Bhatti replied, “Okay, now what’s the bad news?”
• An application for job came in with an applicant’s picture attached. She was a pretty blonde. On the back of the picture was hand written: “Picture on front”.
• What’s the difference between me and a Viking?” Olli asked.
“No idea, said Ville.”
“When the Vikings used to come home after their wars, that’s when the real drinking began. But when I come home after a few drinks, that’s when the real war begins.”
• Never give me work in the morning. Always wait until 4:00 and then bring it to me. The challenge of a deadline is refreshing.
• As an inspirational measure, a boss placed a sign in the restroom directly above the sink. It had a single word on it: THINK
The next day, when he went to the restroom, he looked at his sign, and right next to it, above the soap dispenser, someone had carefully lettered another sign, which read: THOAP!
• At weddings old aunts used 2 tease me saying: You are next, you are next.
But they stopped it since I started doing the same to them at funerals!
• Two little old ladies were attending a rather long church service. One leaned over and whispered, “My butt is going to sleep.”
“I know,” replied her companion, “I heard it snore three times.”
• Teacher: Four beautiful girls are walking on the road. Change it to exclamatory sentence.
Student: WOW !
• People who do lots of work…make lots of mistakes,
People who do less work…make less mistakes,
People who do no work…make no mistakes,
People who make no mistakes…get promoted.
• May you die in bed at the age of 95, shot by a jealous spouse.
• Father talking to his son: Son, you should never lie. One lie begets another lie, then another lie, and before you know it, you’re a lawyer.
• Pappu: Mom, when I was on the bus with Dad this morning, he told me to give up my seat to a lady.
Jeeto: Well, you have done the right thing.
Pappu: But mom, I was sitting on daddy’s lap.
• Woman sends knickers to the launderette but they still come back stained. Next time she sends a note: Use more soap on clothes.
Laundry man sends back a note: Use more paper on your arse.
• Mom: Where r u off to now?
Son: I`m gonna join the army.
Mom: But, legally u r only an infant.
Son: That`s all right, I`m going to join the infantry.
• Customer: Waiter, what’s the meaning of this fly in my tea up?
Waiter: I wouldn’t know sir, I’m a waiter, not a fortune teller.

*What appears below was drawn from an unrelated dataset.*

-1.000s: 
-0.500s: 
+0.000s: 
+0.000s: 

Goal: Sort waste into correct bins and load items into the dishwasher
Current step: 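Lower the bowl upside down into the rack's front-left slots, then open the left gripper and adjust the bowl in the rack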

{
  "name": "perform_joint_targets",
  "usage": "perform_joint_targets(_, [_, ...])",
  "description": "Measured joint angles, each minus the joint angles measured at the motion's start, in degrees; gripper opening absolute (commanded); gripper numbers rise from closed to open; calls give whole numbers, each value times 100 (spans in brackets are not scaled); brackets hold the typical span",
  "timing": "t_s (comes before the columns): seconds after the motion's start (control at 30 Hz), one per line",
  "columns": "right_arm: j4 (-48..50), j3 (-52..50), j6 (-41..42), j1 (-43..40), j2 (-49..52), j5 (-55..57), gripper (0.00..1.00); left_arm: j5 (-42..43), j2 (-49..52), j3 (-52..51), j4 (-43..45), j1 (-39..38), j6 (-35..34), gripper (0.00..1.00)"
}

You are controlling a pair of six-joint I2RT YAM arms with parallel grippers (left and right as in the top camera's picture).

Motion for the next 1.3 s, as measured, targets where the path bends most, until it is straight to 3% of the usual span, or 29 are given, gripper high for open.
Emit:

• The Smiths were dining out when his wife noticed a familiar face at the bar.
“Honey,” she said as she pointed the guy out, “That guy at the bar has been drinking like that since I left him seven years ago.”

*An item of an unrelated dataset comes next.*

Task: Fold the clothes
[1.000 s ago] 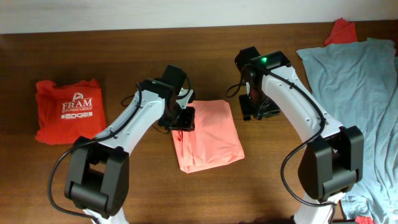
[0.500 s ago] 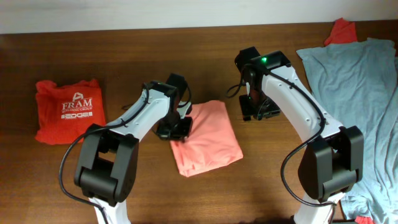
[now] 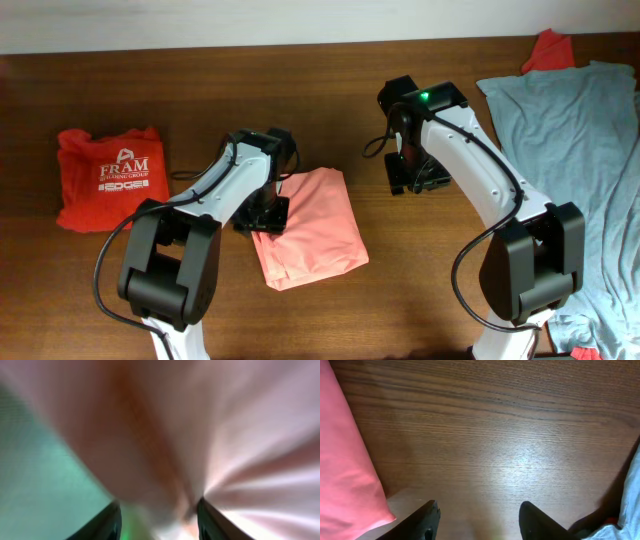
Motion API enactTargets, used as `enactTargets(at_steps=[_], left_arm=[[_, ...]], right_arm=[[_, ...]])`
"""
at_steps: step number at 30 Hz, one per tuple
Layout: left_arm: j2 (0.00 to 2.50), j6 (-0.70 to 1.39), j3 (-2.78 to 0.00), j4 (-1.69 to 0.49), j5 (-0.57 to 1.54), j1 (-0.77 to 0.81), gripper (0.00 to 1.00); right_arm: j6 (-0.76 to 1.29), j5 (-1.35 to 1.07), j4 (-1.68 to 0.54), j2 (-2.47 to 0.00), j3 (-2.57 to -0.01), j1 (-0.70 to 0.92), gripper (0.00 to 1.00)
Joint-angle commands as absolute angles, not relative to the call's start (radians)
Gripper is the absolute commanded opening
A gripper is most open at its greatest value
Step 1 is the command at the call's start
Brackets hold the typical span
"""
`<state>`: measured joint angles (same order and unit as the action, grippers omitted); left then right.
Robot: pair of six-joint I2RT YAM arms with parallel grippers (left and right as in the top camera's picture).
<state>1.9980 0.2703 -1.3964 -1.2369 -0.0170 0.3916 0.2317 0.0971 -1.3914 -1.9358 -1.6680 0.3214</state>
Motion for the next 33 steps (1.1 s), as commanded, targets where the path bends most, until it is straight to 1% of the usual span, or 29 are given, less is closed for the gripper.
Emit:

Her husband said, “That’s silly, no one celebrates that much!”
• In a survey, 80 percent of women thought their ass was too fat, 15 percent said their ass was too thin and the other five per cent said they didn’t care – they would have married him anyway.
• I’ve invented a fly spray that doesn’t kill flies; it makes them so sexually active, you can swat two at a time.

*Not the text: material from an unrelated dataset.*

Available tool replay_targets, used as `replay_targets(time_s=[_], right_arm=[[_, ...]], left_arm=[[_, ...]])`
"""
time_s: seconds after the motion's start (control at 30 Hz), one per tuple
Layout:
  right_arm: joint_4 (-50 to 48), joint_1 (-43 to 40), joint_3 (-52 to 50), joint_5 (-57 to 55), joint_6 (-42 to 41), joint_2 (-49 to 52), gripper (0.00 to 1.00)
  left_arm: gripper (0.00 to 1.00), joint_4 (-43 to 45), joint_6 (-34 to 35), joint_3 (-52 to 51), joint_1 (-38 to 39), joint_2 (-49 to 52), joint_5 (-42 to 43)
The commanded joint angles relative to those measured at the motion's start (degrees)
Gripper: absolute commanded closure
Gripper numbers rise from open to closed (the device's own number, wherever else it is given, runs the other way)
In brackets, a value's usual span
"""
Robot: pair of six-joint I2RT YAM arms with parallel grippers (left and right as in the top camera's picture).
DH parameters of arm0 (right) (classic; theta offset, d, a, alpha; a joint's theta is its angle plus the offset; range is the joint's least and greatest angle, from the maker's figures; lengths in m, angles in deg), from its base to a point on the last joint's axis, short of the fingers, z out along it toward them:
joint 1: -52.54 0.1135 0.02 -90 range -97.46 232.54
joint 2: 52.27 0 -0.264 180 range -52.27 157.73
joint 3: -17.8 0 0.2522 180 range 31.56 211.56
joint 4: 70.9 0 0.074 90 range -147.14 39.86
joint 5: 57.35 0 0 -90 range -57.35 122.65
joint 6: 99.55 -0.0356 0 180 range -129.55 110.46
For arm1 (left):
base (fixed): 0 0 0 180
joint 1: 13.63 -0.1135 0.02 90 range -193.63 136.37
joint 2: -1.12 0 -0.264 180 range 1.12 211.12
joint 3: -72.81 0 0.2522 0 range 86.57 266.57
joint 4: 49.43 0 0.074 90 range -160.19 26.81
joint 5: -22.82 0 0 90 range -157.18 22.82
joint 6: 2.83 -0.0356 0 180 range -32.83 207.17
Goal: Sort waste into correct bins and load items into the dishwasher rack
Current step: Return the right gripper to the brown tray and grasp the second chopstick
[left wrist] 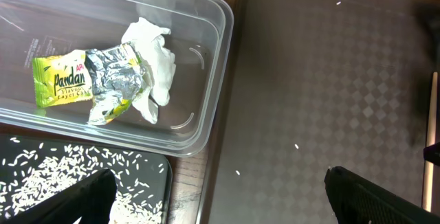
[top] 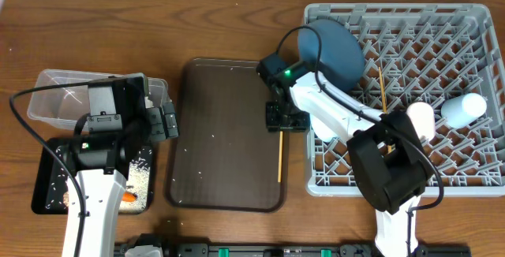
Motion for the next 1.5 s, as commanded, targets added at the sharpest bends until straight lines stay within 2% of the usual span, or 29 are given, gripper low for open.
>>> replay_targets(time_s=[0.0, 0.2, 1.0, 1.33, 1.47], right_arm=[[-1.5, 0.5, -1.0, -0.2, -1.9, -1.0, 0.54], [-2.8, 2.0, -1.6, -1.2, -1.6, -1.0, 0.57], [-1.9, 3.4, 1.1, -0.6, 2.5, -2.5, 0.53], [-2.2, 3.9, 1.1, -0.7, 0.9, -3.7, 0.51], [-2.7, 4.4, 0.9, -0.7, -1.7, -1.6, 0.57]], left_arm=[[0.02, -0.2, -0.8, 1.2, 0.0, -0.1, 0.2], [0.02, -0.2, -0.8, 1.2, 0.0, -0.1, 0.2], [0.02, -0.2, -0.8, 1.2, 0.0, -0.1, 0.2], [0.02, -0.2, -0.8, 1.2, 0.0, -0.1, 0.2], [0.02, -0.2, -0.8, 1.2, 0.0, -0.1, 0.2]])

• Bumper Sticker: Not so close! I’m still making payments.
• Your daddy must be a terrorist because you’re a BOMB!
• Bhatti in an antique shop, “Do you have anything new?”
• Two taxicab drivers met.
“Hey,” asked one, “what’s the idea of painting one side of your cab red and the other side blue?”
“Well,” the other responded, “when I get into an accident, you should see how all the witnesses contradict each other.”
• Husband: Let’s go out and have some fun tonight.
Wife: Okay, but if you get home before I do, leave the hallway light on.
• An exhausted hunter out in the wilds stumbled into a camp. “I’m glad to see you.” he said. “I’ve been lost for three days.”
“Don’t get too excited friend.” the other hunter replied. “I’ve been lost for three weeks.”
• The mother of a large family was explaining why she dresses her children alike, right down to the youngest baby.
“When we had just four children, I dressed them alike so we wouldn’t lose any of them.”
“Now,” she added, looking around at her brood of nine, “I dress them alike so we won’t pick up any that don’t belong to us.”
• Q: What’s the difference between good & bad gals?
A: Good gals loosen a few buttons when it’s hot, bad gals make it hot by loosening a few buttons!